Patients and families have choices related to their healthcare. An empathetic environment in any setting can help create loyal customers and directly impact patient and family satisfaction.1 A systematic review of the association between empathy and patient outcomes in cancer care found that clinicians’ empathy was related to higher patient satisfaction and lower distress.2 Another systematic review of empathy revealed a growing interest in the relevance of empathy to patient care.3 Since the late 1970s, studies have been published on educational programs designed to enhance nursing empathetic skills.4-10 One recent study, conducted in an intensive care unit (ICU), found that focusing on education related to communication skills improved the nurses’ ability to respond with empathy.11 Enhancing the nurse’s ability to communicate with empathy to patients and families is of particular importance because families can be overwhelmed, stressed, and anxious when dealing with their loved one being critically ill, compounded by the complexities of a highly technical ICU environment.
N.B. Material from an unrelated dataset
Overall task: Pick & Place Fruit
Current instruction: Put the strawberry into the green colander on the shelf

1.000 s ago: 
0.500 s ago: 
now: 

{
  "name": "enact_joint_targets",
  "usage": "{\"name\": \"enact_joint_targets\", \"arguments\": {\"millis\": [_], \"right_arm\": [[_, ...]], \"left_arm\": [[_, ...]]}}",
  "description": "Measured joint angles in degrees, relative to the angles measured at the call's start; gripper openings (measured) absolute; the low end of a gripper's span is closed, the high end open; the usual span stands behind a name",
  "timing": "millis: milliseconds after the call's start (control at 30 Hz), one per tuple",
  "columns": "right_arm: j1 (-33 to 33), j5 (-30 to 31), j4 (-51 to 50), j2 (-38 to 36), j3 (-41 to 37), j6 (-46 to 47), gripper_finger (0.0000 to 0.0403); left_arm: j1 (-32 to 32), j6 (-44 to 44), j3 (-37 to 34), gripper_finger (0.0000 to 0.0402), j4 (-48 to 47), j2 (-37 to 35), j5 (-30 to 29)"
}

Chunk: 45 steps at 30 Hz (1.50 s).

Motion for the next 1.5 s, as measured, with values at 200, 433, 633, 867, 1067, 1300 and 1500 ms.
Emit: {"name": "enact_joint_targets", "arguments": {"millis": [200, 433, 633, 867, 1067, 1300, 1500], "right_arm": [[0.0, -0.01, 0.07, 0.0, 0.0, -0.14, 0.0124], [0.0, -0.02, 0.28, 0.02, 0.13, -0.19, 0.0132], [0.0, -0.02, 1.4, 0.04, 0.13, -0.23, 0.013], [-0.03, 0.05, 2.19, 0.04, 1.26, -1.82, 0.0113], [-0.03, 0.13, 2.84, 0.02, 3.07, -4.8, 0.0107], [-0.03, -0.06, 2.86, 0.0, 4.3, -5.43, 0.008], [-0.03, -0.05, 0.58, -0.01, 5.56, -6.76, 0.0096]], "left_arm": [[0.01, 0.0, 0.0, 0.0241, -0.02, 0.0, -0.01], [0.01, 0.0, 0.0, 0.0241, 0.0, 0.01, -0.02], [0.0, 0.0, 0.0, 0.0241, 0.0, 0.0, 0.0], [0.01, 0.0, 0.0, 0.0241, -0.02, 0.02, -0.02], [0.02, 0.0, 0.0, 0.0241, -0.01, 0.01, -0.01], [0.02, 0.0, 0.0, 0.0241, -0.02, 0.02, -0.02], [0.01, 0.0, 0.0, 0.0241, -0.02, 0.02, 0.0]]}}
Patient and Family Advisors
Patient and family advisors (PFAs) are family members or other individuals close to someone who has received care in a hospital. Patient and family advisory councils offer insight and input to help hospitals improve care delivery.12 Patient and family advisors provide a singular perspective on how well systems, processes, and policies work along with opportunities to participate in improving quality, safety, communication, and patient-family centered care. According to the Agency for Healthcare Research and Quality,12 working with PFAs can promote benefits in 6 areas: 1) health outcomes for patients; 2) employee satisfaction; 3) financial performance: 4) patient loyalty; 5) reduction of errors and adverse events; and 6) reduction in the risk of malpractice. Pediatric facilities or academic medical centers in the United States tend to use PFAs more frequently than do other types of facilities.13 Despite the evidence supporting PFA involvement, there is little in the literature to describe how hospitals should incorporate them in educating staff and awareness raising.
While building a new surgical ICU (SICU) and medical ICU (MICU), we had the unique opportunity to collaborate with community stakeholders, that is, patients and families. Patient and family advisors who have previous exposure to an ICU environment were in a position to help design education for nurses in this unique area based on how they envision empathetic patient- and family-centered care. The purpose of this study was to determine if a higher level of ICU nursing empathy can be achieved as a result of nurses’ participation in PFA-designed educational offering.
The results of a qualitative study revealed that families wanted empathy from the ICU team; it was one of the most important issues expressed.14 An examination of the literature revealed that patients perceive that empathy is frequently not conveyed by nursing staff15-18 and empathy is on the decline in both nursing students and medical students.19,20 Creating a culture of empathy in hospitals can be challenging for young nurses who have never experienced illness themselves, as well as for more seasoned nurses who perhaps have developed compassion fatigue over time.1 The ability to offer empathy varies as some individuals are more empathetic by nature than others, with women tending to be more empathetic.21 Training programs for nursing on empathy tend to focus on the communication aspects,4,6,11 highlighting listening and responding. Education for the ICU nurses, in this study, focused on scenarios incorporating cognitive understanding, emotional, and communication responses (verbal and nonverbal) to families.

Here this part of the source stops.